The relative biological effectiveness (RBE) is defined as the ratio of the doses required by two radiations to cause the same level of effect. Thus, the RBE needs to be considered if dose constraints from photon therapy are to be adopted.Proton therapy has been based on the use of a generic RBE of 1.1, which is applied to all treatments independent of dose/fraction, position in the irradiated volume, beam energy or the tissue. Quantitative dependencies of the RBE on various physical and biological properties are disregarded. The variability of RBE in clinical situations is believed to be within 10%. Elevated RBE values might be expected particularly near the edges of the high‐dose volume because doses may be deposited by high‐LET particles.

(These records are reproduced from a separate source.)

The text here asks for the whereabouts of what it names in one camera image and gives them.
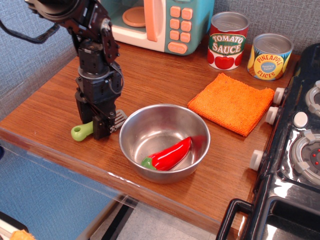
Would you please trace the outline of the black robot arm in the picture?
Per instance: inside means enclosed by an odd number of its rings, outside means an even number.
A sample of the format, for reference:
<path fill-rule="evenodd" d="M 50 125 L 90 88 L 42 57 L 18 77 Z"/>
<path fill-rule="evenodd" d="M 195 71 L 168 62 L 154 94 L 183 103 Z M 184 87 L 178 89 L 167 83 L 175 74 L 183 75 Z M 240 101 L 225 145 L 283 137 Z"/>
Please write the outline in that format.
<path fill-rule="evenodd" d="M 112 33 L 107 10 L 97 0 L 28 0 L 33 13 L 59 27 L 72 37 L 79 58 L 76 104 L 81 125 L 71 136 L 81 142 L 92 135 L 99 140 L 121 127 L 125 114 L 116 110 L 124 76 L 116 63 L 120 46 Z"/>

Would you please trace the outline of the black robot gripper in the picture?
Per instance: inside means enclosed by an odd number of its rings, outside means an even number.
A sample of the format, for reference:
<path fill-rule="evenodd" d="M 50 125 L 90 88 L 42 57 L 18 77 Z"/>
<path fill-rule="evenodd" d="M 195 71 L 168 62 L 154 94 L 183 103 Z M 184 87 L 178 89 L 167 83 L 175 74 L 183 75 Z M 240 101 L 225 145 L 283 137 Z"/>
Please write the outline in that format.
<path fill-rule="evenodd" d="M 81 122 L 92 121 L 95 140 L 108 137 L 117 130 L 115 101 L 124 86 L 123 75 L 114 68 L 106 68 L 100 74 L 79 68 L 78 74 L 75 99 Z"/>

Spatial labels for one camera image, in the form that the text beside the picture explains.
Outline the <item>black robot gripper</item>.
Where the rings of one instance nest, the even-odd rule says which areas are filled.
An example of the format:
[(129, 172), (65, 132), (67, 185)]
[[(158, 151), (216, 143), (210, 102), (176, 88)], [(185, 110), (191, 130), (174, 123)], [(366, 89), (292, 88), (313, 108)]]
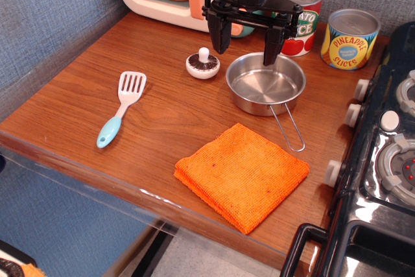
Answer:
[(291, 30), (298, 25), (301, 5), (290, 0), (204, 0), (202, 14), (207, 20), (211, 42), (218, 54), (228, 49), (231, 24), (268, 28), (265, 34), (263, 65), (275, 63)]

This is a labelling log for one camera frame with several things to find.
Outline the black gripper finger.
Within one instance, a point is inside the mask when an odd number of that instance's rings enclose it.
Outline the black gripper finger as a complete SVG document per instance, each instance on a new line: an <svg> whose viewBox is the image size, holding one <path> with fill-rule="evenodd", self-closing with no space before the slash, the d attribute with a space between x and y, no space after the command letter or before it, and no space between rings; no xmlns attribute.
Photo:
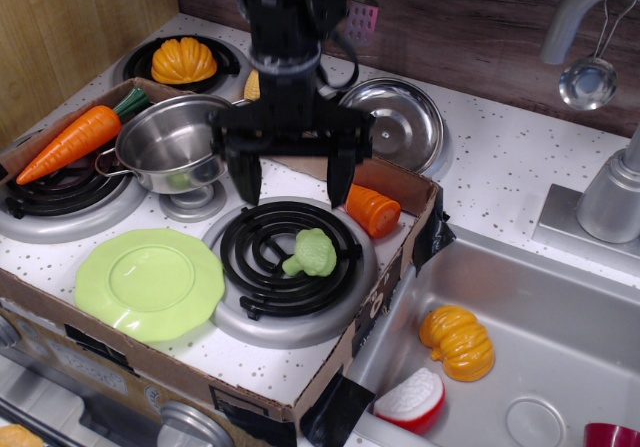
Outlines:
<svg viewBox="0 0 640 447"><path fill-rule="evenodd" d="M346 202L355 174L355 166L355 156L351 151L342 151L328 158L327 192L332 208L337 208Z"/></svg>
<svg viewBox="0 0 640 447"><path fill-rule="evenodd" d="M260 200L262 168L256 154L227 151L225 153L229 174L241 199L251 205Z"/></svg>

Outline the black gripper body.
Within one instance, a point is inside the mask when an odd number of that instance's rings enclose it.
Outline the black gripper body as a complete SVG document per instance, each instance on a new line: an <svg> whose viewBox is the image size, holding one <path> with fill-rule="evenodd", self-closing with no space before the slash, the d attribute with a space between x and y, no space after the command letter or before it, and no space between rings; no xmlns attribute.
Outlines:
<svg viewBox="0 0 640 447"><path fill-rule="evenodd" d="M214 150L240 156L372 156L372 115L324 98L316 75L257 75L259 97L209 115Z"/></svg>

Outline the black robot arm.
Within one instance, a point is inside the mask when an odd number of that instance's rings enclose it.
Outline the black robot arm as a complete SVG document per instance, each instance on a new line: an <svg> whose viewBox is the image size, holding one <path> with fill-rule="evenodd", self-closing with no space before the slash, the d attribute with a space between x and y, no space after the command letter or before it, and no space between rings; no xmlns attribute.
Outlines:
<svg viewBox="0 0 640 447"><path fill-rule="evenodd" d="M322 43L332 40L350 57L337 31L347 0L238 0L251 29L250 62L260 94L244 106L208 119L214 154L227 164L241 199L260 199L263 156L324 157L332 206L346 202L355 169L372 155L372 115L338 105L320 92Z"/></svg>

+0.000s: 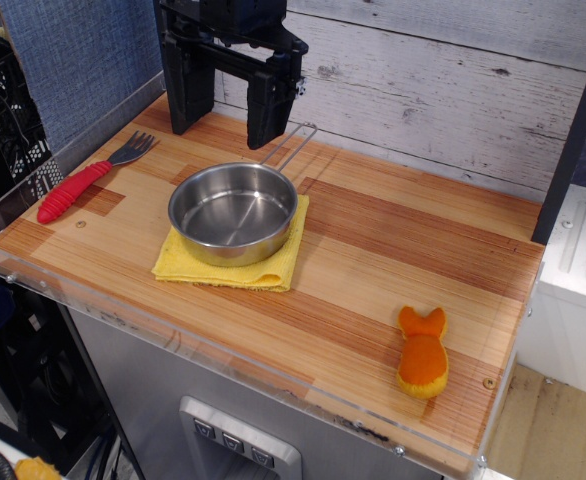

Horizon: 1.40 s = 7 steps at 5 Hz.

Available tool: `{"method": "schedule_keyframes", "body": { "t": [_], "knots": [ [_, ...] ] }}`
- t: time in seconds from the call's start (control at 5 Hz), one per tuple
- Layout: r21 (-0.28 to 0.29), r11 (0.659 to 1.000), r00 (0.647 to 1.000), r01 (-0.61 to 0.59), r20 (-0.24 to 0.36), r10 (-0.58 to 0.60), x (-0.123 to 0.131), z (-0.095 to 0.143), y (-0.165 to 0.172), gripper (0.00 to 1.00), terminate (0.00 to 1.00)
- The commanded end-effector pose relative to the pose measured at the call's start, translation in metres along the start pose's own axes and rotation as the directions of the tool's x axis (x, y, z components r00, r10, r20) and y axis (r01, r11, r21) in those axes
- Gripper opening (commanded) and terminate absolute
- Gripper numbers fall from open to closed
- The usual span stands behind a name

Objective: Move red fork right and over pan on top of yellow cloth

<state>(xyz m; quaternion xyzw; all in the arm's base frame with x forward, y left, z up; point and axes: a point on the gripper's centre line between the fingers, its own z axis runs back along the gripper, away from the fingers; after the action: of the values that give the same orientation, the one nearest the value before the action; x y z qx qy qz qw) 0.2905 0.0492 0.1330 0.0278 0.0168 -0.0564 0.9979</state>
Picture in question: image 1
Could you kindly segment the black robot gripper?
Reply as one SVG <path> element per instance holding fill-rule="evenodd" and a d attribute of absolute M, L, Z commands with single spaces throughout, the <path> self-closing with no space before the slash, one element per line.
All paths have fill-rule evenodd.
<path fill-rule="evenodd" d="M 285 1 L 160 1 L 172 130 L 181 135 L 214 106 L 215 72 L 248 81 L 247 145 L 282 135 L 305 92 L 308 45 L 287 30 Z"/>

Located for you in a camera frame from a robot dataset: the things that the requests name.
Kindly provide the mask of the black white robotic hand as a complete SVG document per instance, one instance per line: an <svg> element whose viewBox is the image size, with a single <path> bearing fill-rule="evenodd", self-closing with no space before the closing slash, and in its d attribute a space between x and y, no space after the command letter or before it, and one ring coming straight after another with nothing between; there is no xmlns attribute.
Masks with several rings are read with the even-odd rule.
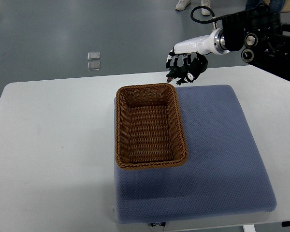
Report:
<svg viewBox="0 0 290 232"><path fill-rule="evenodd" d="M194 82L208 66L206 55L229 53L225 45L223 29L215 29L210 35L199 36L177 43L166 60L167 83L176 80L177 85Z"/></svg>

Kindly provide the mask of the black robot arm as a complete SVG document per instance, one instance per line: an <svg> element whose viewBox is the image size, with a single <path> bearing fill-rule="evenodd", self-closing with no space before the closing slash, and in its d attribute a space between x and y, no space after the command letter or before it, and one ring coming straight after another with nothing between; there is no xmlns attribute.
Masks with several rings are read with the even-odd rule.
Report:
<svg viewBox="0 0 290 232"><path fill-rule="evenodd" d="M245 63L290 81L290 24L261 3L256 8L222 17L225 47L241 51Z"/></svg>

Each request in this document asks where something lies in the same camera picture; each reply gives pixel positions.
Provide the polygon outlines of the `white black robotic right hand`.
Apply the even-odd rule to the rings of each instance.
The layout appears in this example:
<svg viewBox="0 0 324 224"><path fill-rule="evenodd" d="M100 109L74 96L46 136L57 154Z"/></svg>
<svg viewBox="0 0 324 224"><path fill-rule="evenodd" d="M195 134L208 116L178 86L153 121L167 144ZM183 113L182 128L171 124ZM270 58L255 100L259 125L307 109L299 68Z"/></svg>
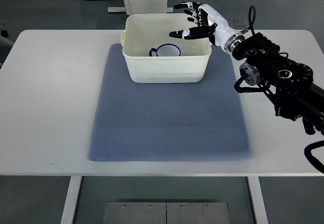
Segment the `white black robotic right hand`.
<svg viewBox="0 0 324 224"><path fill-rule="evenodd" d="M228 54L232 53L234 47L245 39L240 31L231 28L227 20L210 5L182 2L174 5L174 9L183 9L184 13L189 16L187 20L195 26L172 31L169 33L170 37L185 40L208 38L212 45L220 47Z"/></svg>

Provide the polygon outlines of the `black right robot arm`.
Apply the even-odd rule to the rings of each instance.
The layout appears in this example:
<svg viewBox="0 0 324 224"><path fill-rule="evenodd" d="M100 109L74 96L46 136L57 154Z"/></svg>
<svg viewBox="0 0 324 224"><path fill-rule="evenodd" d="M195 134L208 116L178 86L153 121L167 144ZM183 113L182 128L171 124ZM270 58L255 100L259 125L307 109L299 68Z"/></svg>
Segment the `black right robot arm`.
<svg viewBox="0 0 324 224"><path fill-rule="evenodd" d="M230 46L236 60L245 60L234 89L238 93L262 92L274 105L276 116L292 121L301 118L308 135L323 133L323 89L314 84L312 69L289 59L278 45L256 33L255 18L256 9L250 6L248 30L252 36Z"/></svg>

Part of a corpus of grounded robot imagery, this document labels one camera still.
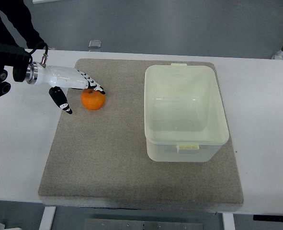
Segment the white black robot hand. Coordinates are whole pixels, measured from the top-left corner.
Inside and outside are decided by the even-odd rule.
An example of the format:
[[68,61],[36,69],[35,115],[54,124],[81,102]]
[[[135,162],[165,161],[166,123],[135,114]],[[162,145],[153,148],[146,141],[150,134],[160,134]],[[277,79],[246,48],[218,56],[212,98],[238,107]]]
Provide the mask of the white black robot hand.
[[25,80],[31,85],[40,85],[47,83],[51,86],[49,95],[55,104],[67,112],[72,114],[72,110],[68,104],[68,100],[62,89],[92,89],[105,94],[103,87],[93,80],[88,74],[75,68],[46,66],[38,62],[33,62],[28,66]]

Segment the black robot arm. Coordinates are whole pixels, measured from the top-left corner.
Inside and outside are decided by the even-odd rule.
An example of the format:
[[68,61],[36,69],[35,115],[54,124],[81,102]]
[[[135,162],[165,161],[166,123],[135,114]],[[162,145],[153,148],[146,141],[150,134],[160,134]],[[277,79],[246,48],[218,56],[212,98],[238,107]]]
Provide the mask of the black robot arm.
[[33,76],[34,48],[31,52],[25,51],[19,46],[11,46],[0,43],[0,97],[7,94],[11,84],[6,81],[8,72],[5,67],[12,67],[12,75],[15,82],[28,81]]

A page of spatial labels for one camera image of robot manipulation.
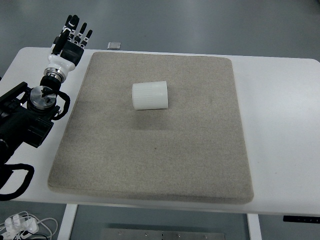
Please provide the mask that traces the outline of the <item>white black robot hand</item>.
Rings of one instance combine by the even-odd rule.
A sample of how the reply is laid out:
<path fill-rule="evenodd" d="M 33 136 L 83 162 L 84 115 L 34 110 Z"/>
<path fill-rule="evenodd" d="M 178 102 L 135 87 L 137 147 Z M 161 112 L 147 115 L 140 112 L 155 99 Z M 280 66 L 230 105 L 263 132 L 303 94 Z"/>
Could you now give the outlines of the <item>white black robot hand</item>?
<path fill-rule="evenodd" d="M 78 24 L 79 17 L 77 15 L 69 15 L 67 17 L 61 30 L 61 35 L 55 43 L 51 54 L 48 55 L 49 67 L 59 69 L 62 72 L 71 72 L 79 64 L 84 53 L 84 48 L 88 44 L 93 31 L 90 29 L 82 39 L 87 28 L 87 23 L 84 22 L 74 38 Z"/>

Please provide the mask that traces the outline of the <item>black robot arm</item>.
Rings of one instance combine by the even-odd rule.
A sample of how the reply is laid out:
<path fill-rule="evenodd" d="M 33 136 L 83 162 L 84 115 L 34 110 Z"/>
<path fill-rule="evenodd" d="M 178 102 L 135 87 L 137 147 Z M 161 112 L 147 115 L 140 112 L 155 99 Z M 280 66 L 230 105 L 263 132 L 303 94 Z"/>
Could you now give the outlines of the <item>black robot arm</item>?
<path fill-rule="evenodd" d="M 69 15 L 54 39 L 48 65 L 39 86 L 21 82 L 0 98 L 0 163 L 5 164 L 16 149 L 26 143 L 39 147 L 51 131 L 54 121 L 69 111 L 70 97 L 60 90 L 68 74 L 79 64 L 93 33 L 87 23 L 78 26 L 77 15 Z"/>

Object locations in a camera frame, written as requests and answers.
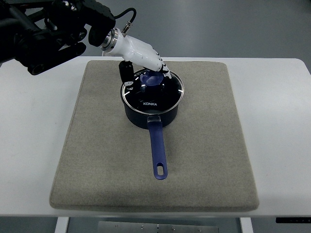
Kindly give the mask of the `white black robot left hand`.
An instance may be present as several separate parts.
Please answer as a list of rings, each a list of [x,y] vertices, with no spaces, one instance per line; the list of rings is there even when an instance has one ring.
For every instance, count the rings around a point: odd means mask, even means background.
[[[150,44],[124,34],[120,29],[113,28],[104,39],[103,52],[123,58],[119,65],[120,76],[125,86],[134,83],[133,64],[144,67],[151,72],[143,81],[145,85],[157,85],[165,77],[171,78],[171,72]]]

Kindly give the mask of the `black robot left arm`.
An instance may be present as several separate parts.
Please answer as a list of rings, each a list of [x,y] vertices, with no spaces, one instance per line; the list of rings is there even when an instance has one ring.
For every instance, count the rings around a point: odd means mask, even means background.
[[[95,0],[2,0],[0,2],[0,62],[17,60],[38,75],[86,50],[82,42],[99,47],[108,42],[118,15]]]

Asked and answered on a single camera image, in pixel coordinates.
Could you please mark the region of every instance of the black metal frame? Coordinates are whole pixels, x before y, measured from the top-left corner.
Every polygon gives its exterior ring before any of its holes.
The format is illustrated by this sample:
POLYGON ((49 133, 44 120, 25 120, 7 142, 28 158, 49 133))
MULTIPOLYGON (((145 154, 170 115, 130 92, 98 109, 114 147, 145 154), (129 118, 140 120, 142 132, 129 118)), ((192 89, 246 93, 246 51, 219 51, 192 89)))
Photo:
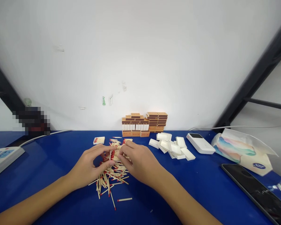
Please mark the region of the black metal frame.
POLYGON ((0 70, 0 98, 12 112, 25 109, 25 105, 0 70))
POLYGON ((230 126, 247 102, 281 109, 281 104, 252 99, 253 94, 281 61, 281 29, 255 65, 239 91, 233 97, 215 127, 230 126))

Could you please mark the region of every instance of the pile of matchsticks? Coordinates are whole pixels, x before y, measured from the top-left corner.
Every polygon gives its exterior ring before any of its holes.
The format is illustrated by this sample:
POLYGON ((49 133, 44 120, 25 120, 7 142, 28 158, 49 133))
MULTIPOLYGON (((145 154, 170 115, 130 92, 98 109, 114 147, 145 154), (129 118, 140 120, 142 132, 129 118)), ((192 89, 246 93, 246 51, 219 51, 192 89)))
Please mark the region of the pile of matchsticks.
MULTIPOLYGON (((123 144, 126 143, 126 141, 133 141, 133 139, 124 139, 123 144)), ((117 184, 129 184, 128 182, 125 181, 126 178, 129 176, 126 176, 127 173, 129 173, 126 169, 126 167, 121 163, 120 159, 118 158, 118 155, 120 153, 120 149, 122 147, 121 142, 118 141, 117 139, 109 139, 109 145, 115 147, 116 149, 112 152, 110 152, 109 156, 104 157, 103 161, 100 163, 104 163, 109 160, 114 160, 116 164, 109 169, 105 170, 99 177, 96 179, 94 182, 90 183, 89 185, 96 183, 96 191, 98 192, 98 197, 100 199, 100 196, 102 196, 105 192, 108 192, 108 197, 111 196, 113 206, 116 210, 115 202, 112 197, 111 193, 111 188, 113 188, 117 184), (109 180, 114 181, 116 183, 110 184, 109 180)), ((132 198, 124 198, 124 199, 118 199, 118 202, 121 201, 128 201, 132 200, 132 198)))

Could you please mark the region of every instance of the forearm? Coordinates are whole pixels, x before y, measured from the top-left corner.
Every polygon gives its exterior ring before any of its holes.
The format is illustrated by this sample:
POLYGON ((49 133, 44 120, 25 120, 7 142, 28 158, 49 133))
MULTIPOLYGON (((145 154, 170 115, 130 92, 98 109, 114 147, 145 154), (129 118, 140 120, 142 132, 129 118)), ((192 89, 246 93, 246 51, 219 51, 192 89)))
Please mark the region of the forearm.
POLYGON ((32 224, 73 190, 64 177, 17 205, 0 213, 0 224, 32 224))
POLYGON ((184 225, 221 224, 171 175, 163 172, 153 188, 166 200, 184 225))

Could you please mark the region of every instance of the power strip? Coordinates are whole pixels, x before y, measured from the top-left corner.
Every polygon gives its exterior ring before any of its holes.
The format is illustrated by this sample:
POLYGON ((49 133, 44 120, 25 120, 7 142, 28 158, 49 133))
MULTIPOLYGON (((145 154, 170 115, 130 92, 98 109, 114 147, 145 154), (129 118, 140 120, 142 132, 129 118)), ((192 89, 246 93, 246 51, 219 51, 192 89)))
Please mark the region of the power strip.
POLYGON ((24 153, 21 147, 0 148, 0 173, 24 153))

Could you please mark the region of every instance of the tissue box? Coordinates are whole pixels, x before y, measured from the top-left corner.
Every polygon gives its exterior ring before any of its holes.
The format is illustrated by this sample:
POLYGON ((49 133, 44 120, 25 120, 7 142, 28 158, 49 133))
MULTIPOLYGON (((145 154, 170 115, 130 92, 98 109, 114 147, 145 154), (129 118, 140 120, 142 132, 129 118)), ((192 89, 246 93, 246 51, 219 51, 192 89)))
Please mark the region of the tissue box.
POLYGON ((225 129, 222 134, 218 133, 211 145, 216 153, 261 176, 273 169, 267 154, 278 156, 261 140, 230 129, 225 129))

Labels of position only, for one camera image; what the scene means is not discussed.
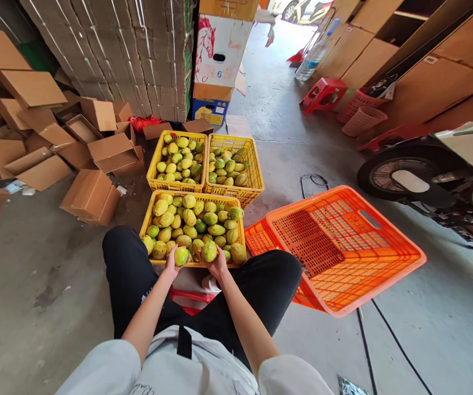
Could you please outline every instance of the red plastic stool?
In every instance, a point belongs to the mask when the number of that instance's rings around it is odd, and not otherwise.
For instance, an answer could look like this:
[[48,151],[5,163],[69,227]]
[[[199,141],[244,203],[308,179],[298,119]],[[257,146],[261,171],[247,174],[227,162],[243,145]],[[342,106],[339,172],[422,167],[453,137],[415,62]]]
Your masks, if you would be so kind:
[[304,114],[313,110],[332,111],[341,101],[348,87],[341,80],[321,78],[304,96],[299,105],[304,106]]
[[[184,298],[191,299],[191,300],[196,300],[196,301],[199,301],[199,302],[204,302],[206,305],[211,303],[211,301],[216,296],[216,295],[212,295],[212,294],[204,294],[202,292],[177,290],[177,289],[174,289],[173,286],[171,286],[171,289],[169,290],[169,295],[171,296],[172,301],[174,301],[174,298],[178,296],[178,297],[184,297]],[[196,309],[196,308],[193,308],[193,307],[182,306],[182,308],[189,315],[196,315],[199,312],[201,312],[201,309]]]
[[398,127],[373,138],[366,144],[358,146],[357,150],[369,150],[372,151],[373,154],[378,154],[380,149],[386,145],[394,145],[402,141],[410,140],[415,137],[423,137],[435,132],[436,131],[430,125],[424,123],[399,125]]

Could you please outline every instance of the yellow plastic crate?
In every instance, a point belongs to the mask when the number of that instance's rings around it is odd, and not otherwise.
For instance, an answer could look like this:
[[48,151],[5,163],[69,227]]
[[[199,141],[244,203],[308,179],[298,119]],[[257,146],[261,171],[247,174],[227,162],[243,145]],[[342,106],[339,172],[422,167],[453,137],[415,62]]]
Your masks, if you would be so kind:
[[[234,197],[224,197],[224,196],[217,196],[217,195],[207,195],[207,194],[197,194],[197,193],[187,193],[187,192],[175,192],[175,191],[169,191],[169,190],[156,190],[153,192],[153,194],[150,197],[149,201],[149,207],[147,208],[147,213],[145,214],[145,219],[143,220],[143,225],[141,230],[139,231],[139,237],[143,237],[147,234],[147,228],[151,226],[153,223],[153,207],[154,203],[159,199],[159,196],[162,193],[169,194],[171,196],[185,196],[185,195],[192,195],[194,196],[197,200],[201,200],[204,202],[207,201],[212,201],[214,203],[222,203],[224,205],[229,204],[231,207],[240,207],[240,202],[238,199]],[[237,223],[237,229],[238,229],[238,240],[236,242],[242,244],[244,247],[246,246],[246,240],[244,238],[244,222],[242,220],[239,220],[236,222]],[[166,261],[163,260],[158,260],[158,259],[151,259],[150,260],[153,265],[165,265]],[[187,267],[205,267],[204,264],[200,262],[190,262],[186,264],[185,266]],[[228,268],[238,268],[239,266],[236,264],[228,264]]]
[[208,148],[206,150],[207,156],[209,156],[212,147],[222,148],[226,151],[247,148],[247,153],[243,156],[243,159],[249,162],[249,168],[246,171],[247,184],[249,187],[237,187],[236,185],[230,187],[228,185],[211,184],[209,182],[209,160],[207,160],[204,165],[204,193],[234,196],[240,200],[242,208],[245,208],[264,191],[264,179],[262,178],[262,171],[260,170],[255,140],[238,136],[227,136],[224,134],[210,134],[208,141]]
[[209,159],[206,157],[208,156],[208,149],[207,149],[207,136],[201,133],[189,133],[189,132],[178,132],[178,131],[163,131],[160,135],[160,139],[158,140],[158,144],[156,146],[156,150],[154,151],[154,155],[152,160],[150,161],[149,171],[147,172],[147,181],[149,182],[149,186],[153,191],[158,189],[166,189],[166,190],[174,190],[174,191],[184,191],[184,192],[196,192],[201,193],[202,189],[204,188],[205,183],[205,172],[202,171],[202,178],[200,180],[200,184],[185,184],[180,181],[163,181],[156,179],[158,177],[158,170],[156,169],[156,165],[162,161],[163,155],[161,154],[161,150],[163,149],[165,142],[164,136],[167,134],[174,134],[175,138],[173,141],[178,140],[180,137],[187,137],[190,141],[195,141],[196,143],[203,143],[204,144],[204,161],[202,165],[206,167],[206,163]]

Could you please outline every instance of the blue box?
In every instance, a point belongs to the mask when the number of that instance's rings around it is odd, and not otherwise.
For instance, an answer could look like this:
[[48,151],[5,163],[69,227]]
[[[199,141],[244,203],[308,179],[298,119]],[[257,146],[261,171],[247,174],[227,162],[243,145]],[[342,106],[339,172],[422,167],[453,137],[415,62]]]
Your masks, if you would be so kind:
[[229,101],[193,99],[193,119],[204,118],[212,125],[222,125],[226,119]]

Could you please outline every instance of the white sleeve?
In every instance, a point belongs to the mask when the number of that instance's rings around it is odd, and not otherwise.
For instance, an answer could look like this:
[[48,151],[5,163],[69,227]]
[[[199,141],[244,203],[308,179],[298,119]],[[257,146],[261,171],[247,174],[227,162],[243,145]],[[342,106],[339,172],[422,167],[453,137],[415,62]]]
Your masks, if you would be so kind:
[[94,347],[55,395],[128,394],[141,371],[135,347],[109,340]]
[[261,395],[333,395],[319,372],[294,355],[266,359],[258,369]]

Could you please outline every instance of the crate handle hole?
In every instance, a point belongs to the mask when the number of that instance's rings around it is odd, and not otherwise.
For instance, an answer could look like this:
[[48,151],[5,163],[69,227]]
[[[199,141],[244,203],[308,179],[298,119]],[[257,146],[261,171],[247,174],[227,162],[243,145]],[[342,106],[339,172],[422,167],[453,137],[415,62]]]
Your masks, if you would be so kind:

Furthermore, the increase in RBE as a function of depth in the patient results in an extension of the bio‐effective range of the beam, which is being considered in treatment planning.The magnitude of RBE values and their variations is significantly larger in Carbon ion therapy than in proton therapy. Heavy ions have a potential advantage compared to protons when it comes to their therapeutic ratio due to an elevated RBE in the tumor (based on the oxygen enhancement ratio and higher average LET values) compared to the surrounding tissue. However, there are considerable variations in RBE within the irradiated volume that have to be considered in treatment planning and delivery.At present there are still considerable uncertainties in RBE values and their dependencies on dose, LET, and alpha/beta ratio. This presentation will illustrate the magnitude of RBE variations in proton and Carbon beams. Furthermore, it will demonstrate the clinical significance for proton therapy treatments involving tissues with low alpha/beta ratio and show a method for biologically optimized treatment planning in proton therapy.